Even if a merger is announced tomorrow, it could take 2 years or more for gov't approvals and route consolidation and slot swaps to take place which means US is on its own at GRU for quite some time.
Nobody has said that even w/o a merger US can't make it in S. America but it could be a very long time before the route delivers profits to the company and in the meantime US has just one more reason to not pay its employees industry average compensation.
Just ignore WT and maybe he/she will eventually get the hint and go away. I hate to break it to WT but Delta aint all that, Ive flown them many times. The planes are usually clean, the fa's are ok. Other then that just another US domestic carrier. I think AA and UA are a step up as far as the travel experience overall. Also with AA's new lower cost the tables will be turned, Delta always comes into a market and undercuts AA and UA, but now I think its payback time. And dont even waste your time with a 500 word biography on Delta. you are blocked and I dont read your BS. Unfortunately your quotes still show up on other posts. Get over yourself!
we've read your posts about blocking me... yet you always manage to write something... apparently the "block" isn't working real well since you managed to read this.
Besides, I don't block you and undoubtedly alot of people don't block others, so I get the chance to respond to you regardless of what you do.
Specific to the topic, you do realize that the carriers w/ the highest average fares in the US-Brazil market are UA followed by DL, both of which are above average, followed by AA and then US?

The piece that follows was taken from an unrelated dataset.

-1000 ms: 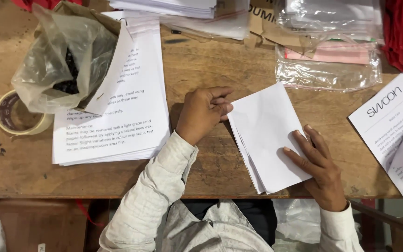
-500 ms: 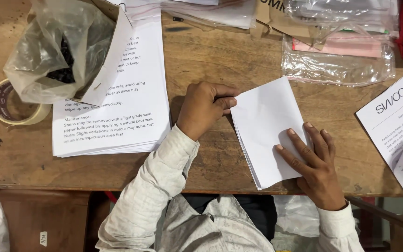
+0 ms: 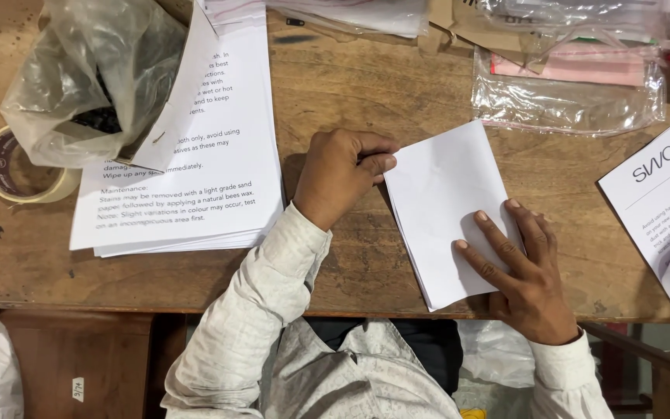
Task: The person folds printed instruction sheets in half on a wooden workbench, pressing the creases flat and stacking the folded sheets. They then pick up a red fabric pouch, place a folded sheet inside it, and set the pouch with a phone-like item on the stack before returning to folding more sheets.
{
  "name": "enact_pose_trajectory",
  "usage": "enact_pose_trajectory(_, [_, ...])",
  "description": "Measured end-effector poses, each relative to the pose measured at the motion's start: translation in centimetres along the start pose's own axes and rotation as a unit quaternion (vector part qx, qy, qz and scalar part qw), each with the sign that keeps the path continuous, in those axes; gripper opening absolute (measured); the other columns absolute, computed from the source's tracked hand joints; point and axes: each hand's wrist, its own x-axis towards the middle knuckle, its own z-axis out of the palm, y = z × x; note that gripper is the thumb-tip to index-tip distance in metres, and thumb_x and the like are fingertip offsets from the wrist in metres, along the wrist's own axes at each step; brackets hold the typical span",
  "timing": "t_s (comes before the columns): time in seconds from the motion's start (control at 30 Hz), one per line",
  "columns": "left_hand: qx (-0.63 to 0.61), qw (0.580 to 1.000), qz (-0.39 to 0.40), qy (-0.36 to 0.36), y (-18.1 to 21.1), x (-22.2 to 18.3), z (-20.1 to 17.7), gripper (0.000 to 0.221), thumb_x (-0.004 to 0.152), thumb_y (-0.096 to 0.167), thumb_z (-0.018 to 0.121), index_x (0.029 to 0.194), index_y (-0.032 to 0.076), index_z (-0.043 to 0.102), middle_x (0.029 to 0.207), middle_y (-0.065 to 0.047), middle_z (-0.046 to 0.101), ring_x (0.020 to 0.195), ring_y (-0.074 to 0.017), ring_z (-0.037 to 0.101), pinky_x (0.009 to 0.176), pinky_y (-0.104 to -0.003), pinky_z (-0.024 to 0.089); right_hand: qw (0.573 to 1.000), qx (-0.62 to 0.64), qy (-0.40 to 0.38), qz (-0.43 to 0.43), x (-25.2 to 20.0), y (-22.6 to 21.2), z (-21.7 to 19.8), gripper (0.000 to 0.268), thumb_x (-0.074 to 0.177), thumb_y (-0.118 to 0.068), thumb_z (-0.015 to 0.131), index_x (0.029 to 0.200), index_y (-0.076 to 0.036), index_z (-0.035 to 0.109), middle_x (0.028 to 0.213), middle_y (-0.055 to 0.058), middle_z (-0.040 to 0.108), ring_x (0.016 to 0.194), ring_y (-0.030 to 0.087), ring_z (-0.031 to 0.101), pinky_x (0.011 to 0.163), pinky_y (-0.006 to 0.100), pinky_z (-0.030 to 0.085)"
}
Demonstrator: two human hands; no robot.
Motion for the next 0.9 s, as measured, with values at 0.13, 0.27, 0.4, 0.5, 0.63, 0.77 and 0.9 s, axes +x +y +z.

Part of the reason that UA and DL have above average fares is because of geography; AA competes from MIA which is a shorter route - but AA has also added enormous amounts of capacity to Brazil over the past several years in order to try to cement their position as the region's dominant carrier - but in the process, average fare growth has slowed considerably.
It doesn't really matter what you think of DL.
They are operating their business well enough to continue to grow revenues and cut costs in non-employee areas such as fuel so that their employees continue to receive pay increases in an industry where many employees have not seen pay progression in years. And DL is growing their mainline operation which provides career progression for DL employees.
The fact that DL's financial performance has grown as much as it has recently says that the people who really do matter believe that DL offers a high quality product.
The fact that DL's customers are spending money at the levels they are is the only real opinion that matters.